Congress should approve these bills promptly. Inaction would reward aggressive tax avoidance in at least two ways, because the merged company could:
- More easily book its U.S. profits in tax havens. Even though Pfizer would be headquartered in the U.K., the United States would — in theory — still be able to tax the merged company’s earnings from its U.S. operations. But Pfizer appears to be expert at using profit-shifting techniques to book profits offshore for tax purposes, even though a large share of its activity and sales is in the United States. “Over the last half decade, Pfizer has put all of its profits outside the United States despite high prices in the United States, more than 40 percent of its sales in the United States, and a heavy concentration of research in the United States,” a 2013 analysis by Tax Analysts’ Martin A. Sullivan noted. A Congressional Research Service report on the proposed merger concluded that a foreign headquarters could make it even easier for Pfizer to shift its profits out of the United States.
- Avoid ever paying U.S. tax on Pfizer’s “offshore” cash. In part because Pfizer has been so good at booking its profits outside of the United States, its offshore subsidiaries are currently sitting on $73 billion of earnings. Under current law, Pfizer can delay paying U.S. tax on those earnings until it brings them back to the United States (by declaring a dividend to shareholders, for example). But if Pfizer merges with AstraZeneca, it can avoid ever paying U.S. tax on the earnings it made when it was a U.S. company. While domestic companies pay taxes every year, a multinational company like Pfizer would be able to defer taxes for years and then change corporate residence (while not changing control) and, thereby, wipe out its U.S. tax liability.
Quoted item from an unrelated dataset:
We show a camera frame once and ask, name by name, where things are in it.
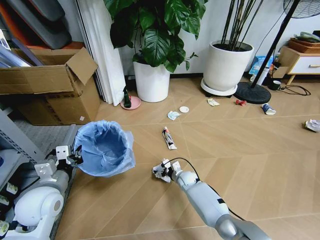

Congress enacted legislation in 2004 to deter U.S corporations from moving their headquarters to tax havens to reap such tax avoidance benefits. These “anti-inversion” rules, however, were too weak, as the intended Pfizer merger shows. The bills introduced yesterday reflect a proposal in the President’s budget to strengthen the tax rules for a U.S. company that has merged with a foreign company. The proposal includes a straightforward rule that the merged company couldn’t generally be treated as a foreign company for tax purposes if the shareholders of the U.S. company continue to control it.
The bills introduced yesterday would help prevent U.S. companies from using inversions to reap the benefits of aggressive profit shifting by expatriating, and the House and Senate should adopt them promptly. Waiting for broader tax reform legislation down the road would only invite more tax avoidance-driven corporate exits and a fierce lobbying campaign to protect the loophole.